*** Entries shown ***
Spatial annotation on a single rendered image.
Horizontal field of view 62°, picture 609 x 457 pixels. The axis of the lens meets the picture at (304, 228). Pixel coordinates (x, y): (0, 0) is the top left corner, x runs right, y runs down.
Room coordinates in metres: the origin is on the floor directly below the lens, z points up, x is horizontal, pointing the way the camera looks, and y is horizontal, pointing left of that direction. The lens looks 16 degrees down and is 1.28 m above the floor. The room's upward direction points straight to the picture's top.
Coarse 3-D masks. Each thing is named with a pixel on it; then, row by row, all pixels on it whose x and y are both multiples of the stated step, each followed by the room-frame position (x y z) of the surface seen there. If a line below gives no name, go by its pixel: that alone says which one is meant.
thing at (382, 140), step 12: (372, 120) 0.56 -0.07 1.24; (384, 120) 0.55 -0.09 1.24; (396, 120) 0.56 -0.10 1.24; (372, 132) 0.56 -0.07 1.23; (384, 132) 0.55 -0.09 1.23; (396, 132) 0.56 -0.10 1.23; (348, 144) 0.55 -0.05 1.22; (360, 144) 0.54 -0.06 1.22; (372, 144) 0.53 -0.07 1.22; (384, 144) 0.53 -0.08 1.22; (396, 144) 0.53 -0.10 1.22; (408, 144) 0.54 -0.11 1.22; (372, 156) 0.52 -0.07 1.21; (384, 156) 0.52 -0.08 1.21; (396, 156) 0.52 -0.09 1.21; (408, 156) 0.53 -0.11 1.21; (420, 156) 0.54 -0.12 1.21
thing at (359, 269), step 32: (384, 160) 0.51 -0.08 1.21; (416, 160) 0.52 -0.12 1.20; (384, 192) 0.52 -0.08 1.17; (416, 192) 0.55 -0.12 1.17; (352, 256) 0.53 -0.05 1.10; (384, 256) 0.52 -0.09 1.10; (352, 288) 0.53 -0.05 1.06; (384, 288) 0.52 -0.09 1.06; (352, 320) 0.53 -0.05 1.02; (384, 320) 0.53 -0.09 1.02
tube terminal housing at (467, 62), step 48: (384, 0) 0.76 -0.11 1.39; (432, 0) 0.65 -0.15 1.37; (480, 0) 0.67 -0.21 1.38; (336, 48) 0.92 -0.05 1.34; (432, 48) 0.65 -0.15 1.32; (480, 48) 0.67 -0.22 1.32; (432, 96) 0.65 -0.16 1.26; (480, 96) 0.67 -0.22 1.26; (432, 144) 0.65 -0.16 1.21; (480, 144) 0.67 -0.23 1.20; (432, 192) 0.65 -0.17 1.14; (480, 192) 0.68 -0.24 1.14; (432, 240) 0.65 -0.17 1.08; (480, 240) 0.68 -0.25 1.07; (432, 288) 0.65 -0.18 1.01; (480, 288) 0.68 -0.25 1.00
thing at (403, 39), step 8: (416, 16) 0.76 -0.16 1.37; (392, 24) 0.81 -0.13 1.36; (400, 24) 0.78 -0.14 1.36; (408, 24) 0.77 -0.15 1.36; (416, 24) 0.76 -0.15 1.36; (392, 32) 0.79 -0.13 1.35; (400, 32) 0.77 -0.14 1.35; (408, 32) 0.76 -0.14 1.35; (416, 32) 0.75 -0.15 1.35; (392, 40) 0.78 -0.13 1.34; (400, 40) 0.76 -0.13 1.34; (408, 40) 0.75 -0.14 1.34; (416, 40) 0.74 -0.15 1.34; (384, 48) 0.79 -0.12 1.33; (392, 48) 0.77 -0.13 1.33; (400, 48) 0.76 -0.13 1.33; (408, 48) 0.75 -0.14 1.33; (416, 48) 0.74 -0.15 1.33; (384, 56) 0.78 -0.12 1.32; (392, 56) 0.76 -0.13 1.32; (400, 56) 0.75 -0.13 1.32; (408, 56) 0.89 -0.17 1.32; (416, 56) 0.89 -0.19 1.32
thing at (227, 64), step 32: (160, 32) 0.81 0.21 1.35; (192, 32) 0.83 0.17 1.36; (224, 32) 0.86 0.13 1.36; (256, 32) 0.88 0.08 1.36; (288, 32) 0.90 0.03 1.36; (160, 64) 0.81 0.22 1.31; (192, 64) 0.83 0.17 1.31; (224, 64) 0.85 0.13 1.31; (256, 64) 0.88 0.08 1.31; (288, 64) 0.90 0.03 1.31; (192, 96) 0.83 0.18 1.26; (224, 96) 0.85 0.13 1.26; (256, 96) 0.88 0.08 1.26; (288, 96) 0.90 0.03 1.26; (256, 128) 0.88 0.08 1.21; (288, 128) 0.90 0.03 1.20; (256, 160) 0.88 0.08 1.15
***
**What to produce**
Exactly as they appear above, print all the entries.

**Expected answer**
Spatial annotation on a single rendered image.
Horizontal field of view 62°, picture 609 x 457 pixels. The axis of the lens meets the picture at (304, 228). Pixel coordinates (x, y): (0, 0) is the top left corner, x runs right, y runs down.
Room coordinates in metres: the origin is on the floor directly below the lens, z points up, x is horizontal, pointing the way the camera looks, and y is horizontal, pointing left of that direction. The lens looks 16 degrees down and is 1.28 m above the floor. The room's upward direction points straight to the picture's top.
Coarse 3-D masks. Each thing is named with a pixel on it; then, row by row, all pixels on it whose x and y are both multiples of the stated step, each followed by the room-frame position (x y z) of the surface seen there. If a line below gives no name, go by its pixel: that alone says which one is meant.
thing at (382, 140), step 12: (372, 120) 0.56 -0.07 1.24; (384, 120) 0.55 -0.09 1.24; (396, 120) 0.56 -0.10 1.24; (372, 132) 0.56 -0.07 1.23; (384, 132) 0.55 -0.09 1.23; (396, 132) 0.56 -0.10 1.23; (348, 144) 0.55 -0.05 1.22; (360, 144) 0.54 -0.06 1.22; (372, 144) 0.53 -0.07 1.22; (384, 144) 0.53 -0.08 1.22; (396, 144) 0.53 -0.10 1.22; (408, 144) 0.54 -0.11 1.22; (372, 156) 0.52 -0.07 1.21; (384, 156) 0.52 -0.08 1.21; (396, 156) 0.52 -0.09 1.21; (408, 156) 0.53 -0.11 1.21; (420, 156) 0.54 -0.12 1.21
thing at (359, 269), step 32: (384, 160) 0.51 -0.08 1.21; (416, 160) 0.52 -0.12 1.20; (384, 192) 0.52 -0.08 1.17; (416, 192) 0.55 -0.12 1.17; (352, 256) 0.53 -0.05 1.10; (384, 256) 0.52 -0.09 1.10; (352, 288) 0.53 -0.05 1.06; (384, 288) 0.52 -0.09 1.06; (352, 320) 0.53 -0.05 1.02; (384, 320) 0.53 -0.09 1.02
tube terminal housing at (467, 62), step 48: (384, 0) 0.76 -0.11 1.39; (432, 0) 0.65 -0.15 1.37; (480, 0) 0.67 -0.21 1.38; (336, 48) 0.92 -0.05 1.34; (432, 48) 0.65 -0.15 1.32; (480, 48) 0.67 -0.22 1.32; (432, 96) 0.65 -0.16 1.26; (480, 96) 0.67 -0.22 1.26; (432, 144) 0.65 -0.16 1.21; (480, 144) 0.67 -0.23 1.20; (432, 192) 0.65 -0.17 1.14; (480, 192) 0.68 -0.24 1.14; (432, 240) 0.65 -0.17 1.08; (480, 240) 0.68 -0.25 1.07; (432, 288) 0.65 -0.18 1.01; (480, 288) 0.68 -0.25 1.00
thing at (403, 39), step 8: (416, 16) 0.76 -0.16 1.37; (392, 24) 0.81 -0.13 1.36; (400, 24) 0.78 -0.14 1.36; (408, 24) 0.77 -0.15 1.36; (416, 24) 0.76 -0.15 1.36; (392, 32) 0.79 -0.13 1.35; (400, 32) 0.77 -0.14 1.35; (408, 32) 0.76 -0.14 1.35; (416, 32) 0.75 -0.15 1.35; (392, 40) 0.78 -0.13 1.34; (400, 40) 0.76 -0.13 1.34; (408, 40) 0.75 -0.14 1.34; (416, 40) 0.74 -0.15 1.34; (384, 48) 0.79 -0.12 1.33; (392, 48) 0.77 -0.13 1.33; (400, 48) 0.76 -0.13 1.33; (408, 48) 0.75 -0.14 1.33; (416, 48) 0.74 -0.15 1.33; (384, 56) 0.78 -0.12 1.32; (392, 56) 0.76 -0.13 1.32; (400, 56) 0.75 -0.13 1.32; (408, 56) 0.89 -0.17 1.32; (416, 56) 0.89 -0.19 1.32
thing at (227, 64), step 32: (160, 32) 0.81 0.21 1.35; (192, 32) 0.83 0.17 1.36; (224, 32) 0.86 0.13 1.36; (256, 32) 0.88 0.08 1.36; (288, 32) 0.90 0.03 1.36; (160, 64) 0.81 0.22 1.31; (192, 64) 0.83 0.17 1.31; (224, 64) 0.85 0.13 1.31; (256, 64) 0.88 0.08 1.31; (288, 64) 0.90 0.03 1.31; (192, 96) 0.83 0.18 1.26; (224, 96) 0.85 0.13 1.26; (256, 96) 0.88 0.08 1.26; (288, 96) 0.90 0.03 1.26; (256, 128) 0.88 0.08 1.21; (288, 128) 0.90 0.03 1.20; (256, 160) 0.88 0.08 1.15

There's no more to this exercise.